● Task objective: Below this sentence is a listing; return exactly its lines from the one with "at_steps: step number" to the one with "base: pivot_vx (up", both kept, and nothing more.
── Source material ──
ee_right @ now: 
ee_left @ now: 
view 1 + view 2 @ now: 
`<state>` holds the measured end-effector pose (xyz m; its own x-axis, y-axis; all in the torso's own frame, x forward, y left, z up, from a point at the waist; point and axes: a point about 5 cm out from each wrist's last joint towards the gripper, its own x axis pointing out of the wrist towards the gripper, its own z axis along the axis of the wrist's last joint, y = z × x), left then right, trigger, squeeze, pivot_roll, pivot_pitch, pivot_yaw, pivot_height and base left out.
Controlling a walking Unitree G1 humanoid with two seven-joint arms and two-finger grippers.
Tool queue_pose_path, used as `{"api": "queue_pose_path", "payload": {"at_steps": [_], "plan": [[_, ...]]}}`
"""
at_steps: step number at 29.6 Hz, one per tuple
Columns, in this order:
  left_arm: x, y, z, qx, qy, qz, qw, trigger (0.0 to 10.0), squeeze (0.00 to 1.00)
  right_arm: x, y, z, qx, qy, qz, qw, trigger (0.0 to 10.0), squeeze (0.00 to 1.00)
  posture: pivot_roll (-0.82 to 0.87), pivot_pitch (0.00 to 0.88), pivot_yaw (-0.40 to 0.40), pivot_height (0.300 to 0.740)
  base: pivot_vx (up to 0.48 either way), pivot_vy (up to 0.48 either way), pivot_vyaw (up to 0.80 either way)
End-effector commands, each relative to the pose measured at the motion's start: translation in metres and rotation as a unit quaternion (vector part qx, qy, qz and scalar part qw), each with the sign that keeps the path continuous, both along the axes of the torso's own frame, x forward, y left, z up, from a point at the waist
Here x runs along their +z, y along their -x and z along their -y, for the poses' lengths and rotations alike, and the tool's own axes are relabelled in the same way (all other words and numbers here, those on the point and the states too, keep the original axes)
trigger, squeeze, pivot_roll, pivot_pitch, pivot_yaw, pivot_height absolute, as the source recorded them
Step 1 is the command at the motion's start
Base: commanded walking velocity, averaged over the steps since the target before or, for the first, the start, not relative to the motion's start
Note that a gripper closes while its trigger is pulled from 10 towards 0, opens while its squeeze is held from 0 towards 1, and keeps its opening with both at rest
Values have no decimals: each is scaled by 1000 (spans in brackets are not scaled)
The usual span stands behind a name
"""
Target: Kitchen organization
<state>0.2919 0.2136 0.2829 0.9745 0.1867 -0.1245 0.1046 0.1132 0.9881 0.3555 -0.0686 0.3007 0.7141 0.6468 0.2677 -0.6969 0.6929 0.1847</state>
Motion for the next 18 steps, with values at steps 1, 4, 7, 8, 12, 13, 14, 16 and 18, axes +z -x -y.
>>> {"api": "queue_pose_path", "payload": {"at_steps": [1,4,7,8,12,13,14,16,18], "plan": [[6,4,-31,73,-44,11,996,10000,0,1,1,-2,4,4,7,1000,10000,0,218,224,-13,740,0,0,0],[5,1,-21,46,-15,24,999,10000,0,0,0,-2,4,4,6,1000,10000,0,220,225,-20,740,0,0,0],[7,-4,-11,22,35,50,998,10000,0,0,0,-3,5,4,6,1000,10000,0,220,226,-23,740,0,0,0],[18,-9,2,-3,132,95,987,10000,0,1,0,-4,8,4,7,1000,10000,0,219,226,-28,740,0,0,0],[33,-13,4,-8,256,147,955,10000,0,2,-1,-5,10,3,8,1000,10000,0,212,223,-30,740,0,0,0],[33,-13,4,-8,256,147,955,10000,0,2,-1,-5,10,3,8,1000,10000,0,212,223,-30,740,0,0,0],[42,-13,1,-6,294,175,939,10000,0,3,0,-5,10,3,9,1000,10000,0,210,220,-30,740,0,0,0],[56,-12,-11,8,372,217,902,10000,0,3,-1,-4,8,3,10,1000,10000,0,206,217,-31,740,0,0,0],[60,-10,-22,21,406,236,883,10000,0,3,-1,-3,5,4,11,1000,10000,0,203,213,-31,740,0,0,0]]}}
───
● Solved exercise:
at_steps: step number at 29.6 Hz, one per tuple
Columns, in this order:
  left_arm: x, y, z, qx, qy, qz, qw, trigger (0.0 to 10.0), squeeze (0.00 to 1.00)
  right_arm: x, y, z, qx, qy, qz, qw, trigger (0.0 to 10.0), squeeze (0.00 to 1.00)
  posture: pivot_roll (-0.82 to 0.87), pivot_pitch (0.00 to 0.88), pivot_yaw (-0.40 to 0.40), pivot_height (0.300 to 0.740)
  base: pivot_vx (up to 0.48 either way), pivot_vy (up to 0.48 either way), pivot_vyaw (up to 0.80 either way)

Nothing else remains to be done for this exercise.